§ **Prompt**
Starting at the line containing "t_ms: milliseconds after" and ending at the line containing "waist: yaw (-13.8", print every line of the material below exactly, both ends included, and stop there.

§ **Data shown**
= Beginning of Section =
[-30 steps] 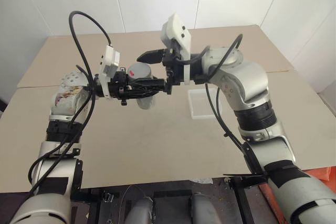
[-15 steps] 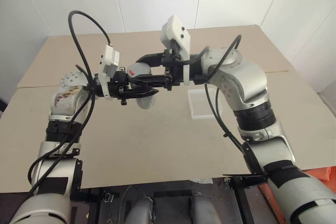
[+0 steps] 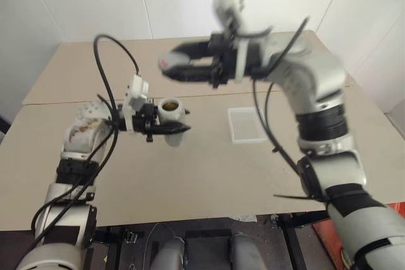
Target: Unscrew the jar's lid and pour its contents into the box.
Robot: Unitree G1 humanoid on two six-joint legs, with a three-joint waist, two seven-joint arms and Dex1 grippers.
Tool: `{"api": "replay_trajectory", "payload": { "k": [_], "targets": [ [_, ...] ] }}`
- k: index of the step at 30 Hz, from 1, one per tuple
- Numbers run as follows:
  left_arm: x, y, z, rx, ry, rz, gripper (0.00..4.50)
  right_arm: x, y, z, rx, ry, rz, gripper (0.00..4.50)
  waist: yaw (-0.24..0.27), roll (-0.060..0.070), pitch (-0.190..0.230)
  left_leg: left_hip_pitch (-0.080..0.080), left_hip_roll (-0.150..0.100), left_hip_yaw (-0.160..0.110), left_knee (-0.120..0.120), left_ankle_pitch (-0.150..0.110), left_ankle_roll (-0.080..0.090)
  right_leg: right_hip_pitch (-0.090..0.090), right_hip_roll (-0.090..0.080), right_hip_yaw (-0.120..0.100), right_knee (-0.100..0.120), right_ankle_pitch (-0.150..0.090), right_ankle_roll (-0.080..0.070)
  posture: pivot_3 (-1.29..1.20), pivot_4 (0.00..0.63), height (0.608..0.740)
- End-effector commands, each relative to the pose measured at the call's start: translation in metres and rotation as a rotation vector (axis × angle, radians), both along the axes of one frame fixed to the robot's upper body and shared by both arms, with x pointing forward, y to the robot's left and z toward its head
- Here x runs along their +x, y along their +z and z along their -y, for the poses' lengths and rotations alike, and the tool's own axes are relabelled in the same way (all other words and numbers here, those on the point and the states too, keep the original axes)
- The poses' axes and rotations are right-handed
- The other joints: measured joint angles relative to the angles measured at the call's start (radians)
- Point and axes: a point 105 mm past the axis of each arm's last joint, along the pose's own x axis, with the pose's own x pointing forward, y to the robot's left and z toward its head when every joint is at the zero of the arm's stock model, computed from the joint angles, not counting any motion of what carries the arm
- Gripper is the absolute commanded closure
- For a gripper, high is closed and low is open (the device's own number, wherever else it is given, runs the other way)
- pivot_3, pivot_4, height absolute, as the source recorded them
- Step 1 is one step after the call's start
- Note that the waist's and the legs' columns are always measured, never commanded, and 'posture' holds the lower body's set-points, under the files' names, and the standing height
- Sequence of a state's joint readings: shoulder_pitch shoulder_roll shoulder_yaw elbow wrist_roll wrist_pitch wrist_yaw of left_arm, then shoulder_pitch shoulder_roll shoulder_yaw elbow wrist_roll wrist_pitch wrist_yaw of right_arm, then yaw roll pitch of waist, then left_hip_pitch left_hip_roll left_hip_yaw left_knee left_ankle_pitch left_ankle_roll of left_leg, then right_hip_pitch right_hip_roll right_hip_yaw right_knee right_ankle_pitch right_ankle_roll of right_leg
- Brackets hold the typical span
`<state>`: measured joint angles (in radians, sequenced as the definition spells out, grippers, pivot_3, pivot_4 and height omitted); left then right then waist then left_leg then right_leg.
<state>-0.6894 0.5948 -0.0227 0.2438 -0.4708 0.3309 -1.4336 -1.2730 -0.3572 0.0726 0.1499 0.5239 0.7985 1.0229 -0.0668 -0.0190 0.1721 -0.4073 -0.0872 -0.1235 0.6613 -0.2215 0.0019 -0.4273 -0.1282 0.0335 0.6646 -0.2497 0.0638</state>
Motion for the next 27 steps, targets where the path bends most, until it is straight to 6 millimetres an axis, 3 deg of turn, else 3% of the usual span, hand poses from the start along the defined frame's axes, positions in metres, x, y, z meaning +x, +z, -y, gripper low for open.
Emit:
{"api": "replay_trajectory", "payload": {
  "k": [1,4,7,11,13,16,19,22,27],
  "targets": [
    [-0.003,0.018,0.004,-0.01,-0.019,0.079,2.54,-0.002,0.004,0.002,0.016,0.01,0.01,1.71,0.0,0.0,0.0,0.0,0.0,0.0,0.0,0.0,0.0,0.0,0.0,0.0,0.0,0.0,0.0,0.0,0.15,0.74],
    [0.0,0.022,0.003,-0.018,-0.001,0.089,2.54,0.006,0.003,0.013,0.025,-0.068,0.04,1.71,0.0,0.0,0.0,0.001,0.0,0.0,0.0,0.0,0.0,0.001,0.0,0.0,0.0,0.0,0.0,0.0,0.15,0.74],
    [0.004,0.031,0.0,-0.041,0.03,0.112,2.54,0.026,-0.01,0.042,0.029,-0.237,0.052,1.71,0.003,0.0,0.0,0.0,0.0,0.0,0.0,0.0,0.0,0.0,0.0,0.0,0.0,0.0,0.0,0.0,0.15,0.74],
    [0.008,0.042,-0.004,-0.074,0.088,0.152,2.54,0.052,-0.04,0.1,0.033,-0.54,0.06,1.71,0.019,0.0,0.0,0.0,-0.001,0.0,0.0,0.0,0.0,0.001,0.0,0.0,-0.001,0.0,0.0,0.0,0.15,0.74],
    [0.011,0.046,-0.005,-0.092,0.122,0.17,2.54,0.06,-0.064,0.141,0.014,-0.728,0.038,1.71,0.024,0.0,0.0,0.0,-0.001,0.001,0.0,0.0,0.0,0.001,0.0,0.0,-0.001,0.0,0.0,0.0,0.15,0.74],
    [0.015,0.049,-0.005,-0.111,0.168,0.194,2.54,0.06,-0.093,0.187,0.0,-0.936,0.003,1.71,0.028,0.0,0.0,-0.001,-0.001,0.001,0.0,0.0,0.0,0.001,-0.001,0.001,-0.001,0.0,0.0,0.0,0.15,0.74],
    [0.021,0.051,-0.003,-0.135,0.219,0.209,2.54,0.055,-0.119,0.22,-0.033,-1.093,-0.031,1.71,0.027,0.0,0.0,0.0,-0.001,0.002,0.0,0.0,0.0,0.001,-0.001,0.001,-0.001,0.0,0.0,0.0,0.15,0.74],
    [0.028,0.051,0.002,-0.151,0.26,0.221,2.54,0.055,-0.155,0.24,-0.11,-1.213,-0.091,1.71,0.021,-0.001,0.0,0.003,0.0,0.006,0.0,-0.001,0.001,0.002,0.0,0.004,0.0,0.0,0.0,0.0,0.15,0.74],
    [0.035,0.05,0.012,-0.169,0.301,0.23,2.54,0.059,-0.202,0.24,-0.23,-1.253,-0.148,1.71,0.019,-0.001,0.0,0.006,0.001,0.012,0.0,-0.001,0.003,0.004,0.001,0.008,0.0,0.0,0.0,0.0,0.15,0.74]
  ]
}}
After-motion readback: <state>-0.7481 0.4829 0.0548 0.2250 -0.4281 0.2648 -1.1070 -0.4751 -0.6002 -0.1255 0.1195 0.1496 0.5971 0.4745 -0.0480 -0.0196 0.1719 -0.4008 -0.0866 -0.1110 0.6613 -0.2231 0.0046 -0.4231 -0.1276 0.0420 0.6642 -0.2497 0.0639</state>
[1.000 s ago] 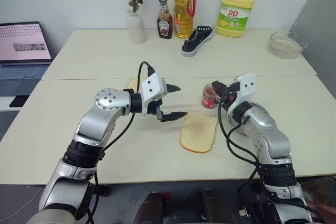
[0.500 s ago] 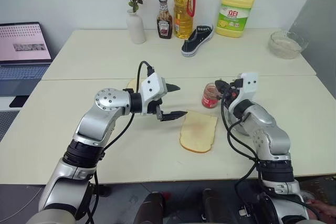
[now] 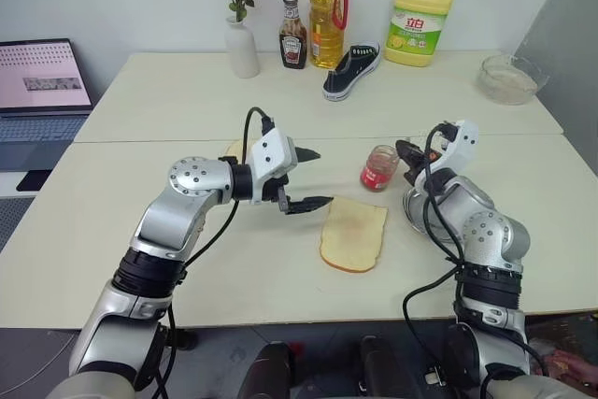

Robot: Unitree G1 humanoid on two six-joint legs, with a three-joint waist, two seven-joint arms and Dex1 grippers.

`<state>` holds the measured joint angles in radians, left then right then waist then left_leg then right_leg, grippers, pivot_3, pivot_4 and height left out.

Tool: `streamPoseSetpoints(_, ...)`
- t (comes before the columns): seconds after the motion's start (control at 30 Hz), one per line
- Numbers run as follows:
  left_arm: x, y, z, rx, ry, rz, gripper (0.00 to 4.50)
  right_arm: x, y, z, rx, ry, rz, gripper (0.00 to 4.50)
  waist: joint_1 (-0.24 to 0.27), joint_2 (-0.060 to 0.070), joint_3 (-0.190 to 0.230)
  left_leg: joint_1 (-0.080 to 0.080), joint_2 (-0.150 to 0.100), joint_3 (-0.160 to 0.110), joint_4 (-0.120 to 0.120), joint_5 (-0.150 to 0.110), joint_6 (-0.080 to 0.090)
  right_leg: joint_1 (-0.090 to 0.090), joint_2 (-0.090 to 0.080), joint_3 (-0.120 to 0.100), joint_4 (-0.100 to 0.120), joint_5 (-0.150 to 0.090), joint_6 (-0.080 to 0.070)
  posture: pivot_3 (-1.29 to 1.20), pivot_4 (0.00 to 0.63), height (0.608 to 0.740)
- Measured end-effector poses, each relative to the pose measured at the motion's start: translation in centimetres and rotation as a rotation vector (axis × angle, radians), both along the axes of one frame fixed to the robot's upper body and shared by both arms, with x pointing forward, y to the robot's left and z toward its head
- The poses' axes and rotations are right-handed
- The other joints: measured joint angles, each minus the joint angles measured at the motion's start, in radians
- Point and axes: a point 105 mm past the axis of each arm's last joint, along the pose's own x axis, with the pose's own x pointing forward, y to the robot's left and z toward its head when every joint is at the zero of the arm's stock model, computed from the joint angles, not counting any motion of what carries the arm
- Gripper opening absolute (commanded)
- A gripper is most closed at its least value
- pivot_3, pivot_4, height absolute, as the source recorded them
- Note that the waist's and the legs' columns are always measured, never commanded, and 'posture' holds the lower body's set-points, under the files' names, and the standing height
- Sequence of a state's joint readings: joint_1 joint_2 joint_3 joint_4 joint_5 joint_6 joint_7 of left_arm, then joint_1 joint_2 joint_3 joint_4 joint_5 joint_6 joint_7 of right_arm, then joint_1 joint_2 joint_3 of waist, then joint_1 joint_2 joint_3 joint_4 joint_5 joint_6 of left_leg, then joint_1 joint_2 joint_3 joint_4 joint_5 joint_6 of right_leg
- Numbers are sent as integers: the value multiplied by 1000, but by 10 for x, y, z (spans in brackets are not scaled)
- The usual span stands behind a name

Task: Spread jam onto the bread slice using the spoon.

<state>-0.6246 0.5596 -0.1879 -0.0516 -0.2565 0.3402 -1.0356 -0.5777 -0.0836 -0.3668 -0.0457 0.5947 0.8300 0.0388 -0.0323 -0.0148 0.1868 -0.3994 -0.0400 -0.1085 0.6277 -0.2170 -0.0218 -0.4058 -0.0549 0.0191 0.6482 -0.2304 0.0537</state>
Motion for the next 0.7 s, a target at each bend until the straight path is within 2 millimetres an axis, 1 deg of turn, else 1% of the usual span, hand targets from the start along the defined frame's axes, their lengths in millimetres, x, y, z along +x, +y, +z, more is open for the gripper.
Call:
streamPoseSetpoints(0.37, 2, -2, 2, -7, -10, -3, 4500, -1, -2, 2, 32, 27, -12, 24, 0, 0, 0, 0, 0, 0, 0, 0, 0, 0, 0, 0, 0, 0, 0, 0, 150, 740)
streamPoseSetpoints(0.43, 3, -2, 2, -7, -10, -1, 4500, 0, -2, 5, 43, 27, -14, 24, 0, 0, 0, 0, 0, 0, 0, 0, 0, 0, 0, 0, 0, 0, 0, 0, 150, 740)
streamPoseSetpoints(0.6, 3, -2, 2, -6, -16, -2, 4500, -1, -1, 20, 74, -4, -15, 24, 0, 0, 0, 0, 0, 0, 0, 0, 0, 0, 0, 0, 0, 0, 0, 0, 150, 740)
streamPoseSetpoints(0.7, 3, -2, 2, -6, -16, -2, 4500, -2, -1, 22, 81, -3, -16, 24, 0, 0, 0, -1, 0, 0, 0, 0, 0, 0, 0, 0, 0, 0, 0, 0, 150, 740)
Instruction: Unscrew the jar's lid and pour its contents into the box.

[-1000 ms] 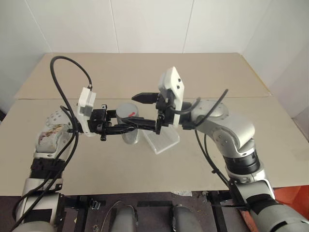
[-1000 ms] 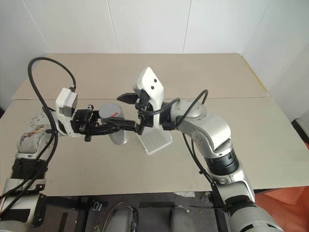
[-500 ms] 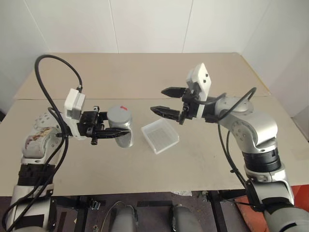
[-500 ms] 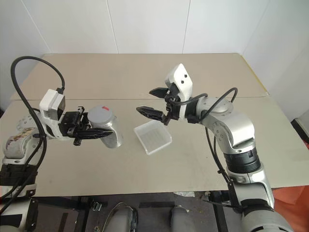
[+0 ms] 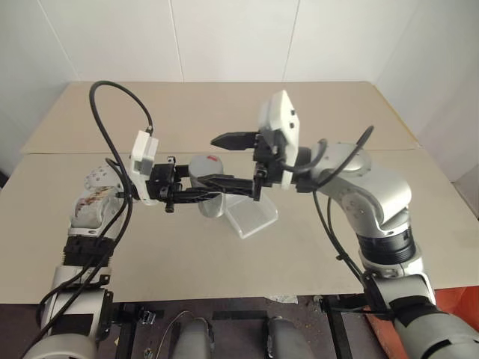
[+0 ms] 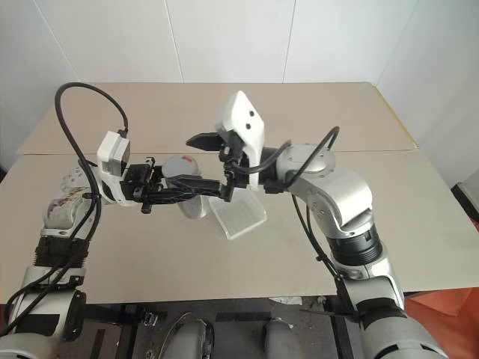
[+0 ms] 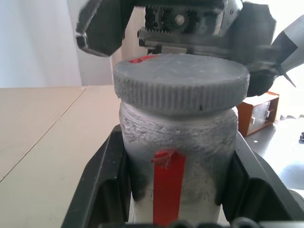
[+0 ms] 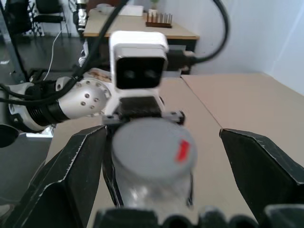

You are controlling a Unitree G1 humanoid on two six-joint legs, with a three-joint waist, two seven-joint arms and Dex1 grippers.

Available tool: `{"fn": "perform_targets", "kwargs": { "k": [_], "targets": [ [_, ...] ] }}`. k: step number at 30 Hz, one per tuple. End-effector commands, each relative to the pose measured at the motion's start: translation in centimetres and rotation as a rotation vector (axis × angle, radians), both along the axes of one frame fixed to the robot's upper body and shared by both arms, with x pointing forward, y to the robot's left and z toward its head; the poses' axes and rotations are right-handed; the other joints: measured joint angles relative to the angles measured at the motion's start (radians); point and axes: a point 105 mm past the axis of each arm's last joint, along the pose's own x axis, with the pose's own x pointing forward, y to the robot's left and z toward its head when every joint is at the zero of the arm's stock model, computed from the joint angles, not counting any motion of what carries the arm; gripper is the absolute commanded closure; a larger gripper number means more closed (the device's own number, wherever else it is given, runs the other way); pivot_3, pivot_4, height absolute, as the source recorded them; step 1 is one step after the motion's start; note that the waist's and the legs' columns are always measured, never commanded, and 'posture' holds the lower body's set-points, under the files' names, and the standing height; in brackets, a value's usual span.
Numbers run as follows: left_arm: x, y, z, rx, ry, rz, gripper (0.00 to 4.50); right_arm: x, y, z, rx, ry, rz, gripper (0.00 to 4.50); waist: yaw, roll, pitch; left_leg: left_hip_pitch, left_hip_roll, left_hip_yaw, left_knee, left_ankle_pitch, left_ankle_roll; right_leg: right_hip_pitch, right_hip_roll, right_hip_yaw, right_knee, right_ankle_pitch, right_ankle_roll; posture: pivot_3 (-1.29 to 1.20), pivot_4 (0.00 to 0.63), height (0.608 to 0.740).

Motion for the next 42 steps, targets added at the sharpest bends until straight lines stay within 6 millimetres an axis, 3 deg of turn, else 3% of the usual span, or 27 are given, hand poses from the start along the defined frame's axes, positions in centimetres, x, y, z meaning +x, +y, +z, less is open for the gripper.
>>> {"fn": "perform_targets", "kwargs": {
  "k": [1, 12, 30, 37, 42],
  "targets": [
    [0.1, -0.3, 1.1, -0.007, -0.057, -0.018, 2.52, -0.3, 0.8, 1.2, 0.019, -0.071, 0.004, 0.1, 0.0, 0.0, 0.0, 0.0, 0.0, 0.0, 0.0, 0.0, 0.0, 0.0, 0.0, 0.0, 0.0, 0.0, 0.0, 0.0, 0.15, 0.74],
    [-0.4, 0.0, 1.0, 0.002, -0.057, -0.034, 2.52, 1.6, 1.2, 0.8, 0.05, -0.025, -0.081, 0.1, 0.0, 0.0, 0.0, 0.0, 0.0, 0.0, 0.0, 0.0, 0.0, 0.0, 0.0, 0.0, 0.0, 0.0, 0.0, 0.0, 0.15, 0.74],
    [-1.5, 2.7, 1.3, 0.05, -0.045, 0.015, 2.52, 2.3, -4.1, 0.0, 0.059, 0.002, -0.235, 0.1, 0.002, 0.0, 0.0, 0.0, 0.0, 0.0, 0.0, 0.0, 0.0, 0.0, 0.0, 0.0, 0.0, 0.0, 0.0, 0.0, 0.15, 0.74],
    [-1.5, 2.4, 1.2, 0.036, -0.042, 0.023, 2.52, 1.5, -4.8, -0.2, 0.045, -0.011, -0.228, 0.1, 0.001, 0.0, 0.0, 0.0, 0.0, 0.0, 0.0, 0.0, 0.0, 0.0, 0.0, 0.0, 0.0, 0.0, 0.0, 0.0, 0.15, 0.74],
    [-0.9, 1.8, 0.9, 0.021, -0.044, 0.042, 2.52, -0.2, -4.3, 0.6, 0.054, -0.027, -0.146, 0.1, 0.001, 0.0, 0.0, 0.0, 0.0, 0.0, 0.0, 0.0, 0.0, 0.0, 0.0, 0.0, 0.0, 0.0, 0.0, 0.0, 0.15, 0.74]
  ]
}}
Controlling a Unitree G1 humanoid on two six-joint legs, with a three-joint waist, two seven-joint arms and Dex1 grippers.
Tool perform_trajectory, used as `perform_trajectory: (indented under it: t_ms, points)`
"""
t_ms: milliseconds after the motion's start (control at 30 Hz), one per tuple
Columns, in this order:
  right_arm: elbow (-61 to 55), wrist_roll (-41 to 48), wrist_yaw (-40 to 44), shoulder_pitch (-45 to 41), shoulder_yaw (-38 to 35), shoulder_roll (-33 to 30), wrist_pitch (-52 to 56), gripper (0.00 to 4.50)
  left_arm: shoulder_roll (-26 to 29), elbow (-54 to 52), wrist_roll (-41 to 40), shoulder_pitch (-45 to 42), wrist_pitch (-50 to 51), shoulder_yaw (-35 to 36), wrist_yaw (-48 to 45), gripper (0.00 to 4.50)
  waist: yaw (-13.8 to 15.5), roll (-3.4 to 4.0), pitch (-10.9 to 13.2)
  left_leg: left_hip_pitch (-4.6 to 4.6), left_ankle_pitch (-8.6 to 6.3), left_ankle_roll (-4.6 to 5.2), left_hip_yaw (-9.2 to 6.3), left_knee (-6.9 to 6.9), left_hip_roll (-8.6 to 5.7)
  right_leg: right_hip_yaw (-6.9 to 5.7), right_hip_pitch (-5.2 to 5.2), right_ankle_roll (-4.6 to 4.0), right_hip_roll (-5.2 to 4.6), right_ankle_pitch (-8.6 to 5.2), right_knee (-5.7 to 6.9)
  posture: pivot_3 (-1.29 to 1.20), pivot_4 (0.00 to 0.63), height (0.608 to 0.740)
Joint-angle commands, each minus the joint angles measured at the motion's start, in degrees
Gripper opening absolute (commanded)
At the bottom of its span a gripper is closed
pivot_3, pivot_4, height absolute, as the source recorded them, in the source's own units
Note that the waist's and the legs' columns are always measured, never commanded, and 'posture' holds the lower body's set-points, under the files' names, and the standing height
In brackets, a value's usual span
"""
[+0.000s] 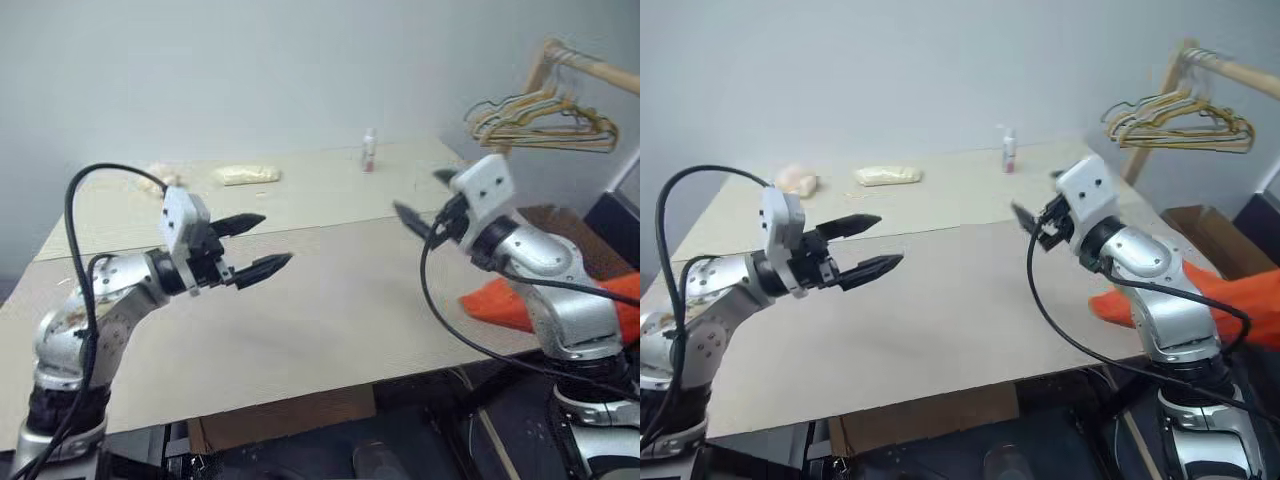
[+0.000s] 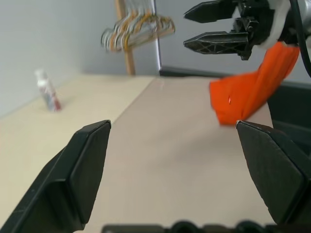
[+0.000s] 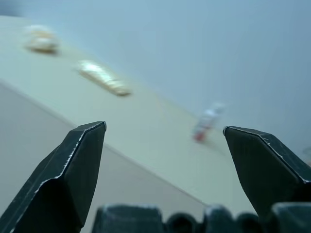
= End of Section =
§ **Response below**
t_ms: milliseconds after the motion's start (control at 30 Hz), one per tuple
Columns, in this order:
  right_arm: elbow (-61 to 55), wrist_roll (-41 to 48), wrist_yaw (-40 to 44), shoulder_pitch (-45 to 41), shoulder_yaw (-38 to 35), shoulder_roll (-33 to 30), wrist_pitch (-52 to 56), gripper (0.00 to 4.50)
  left_arm: shoulder_roll (-26 to 29), elbow (-54 to 52), wrist_roll (-41 to 40), shoulder_pitch (-45 to 42), wrist_pitch (-50 to 51), shoulder_yaw (-35 to 36), wrist_yaw (-48 to 45), gripper (0.00 to 4.50)
  waist: yaw (-13.8 to 15.5), roll (-3.4 to 4.0), pitch (-10.9 to 13.2)

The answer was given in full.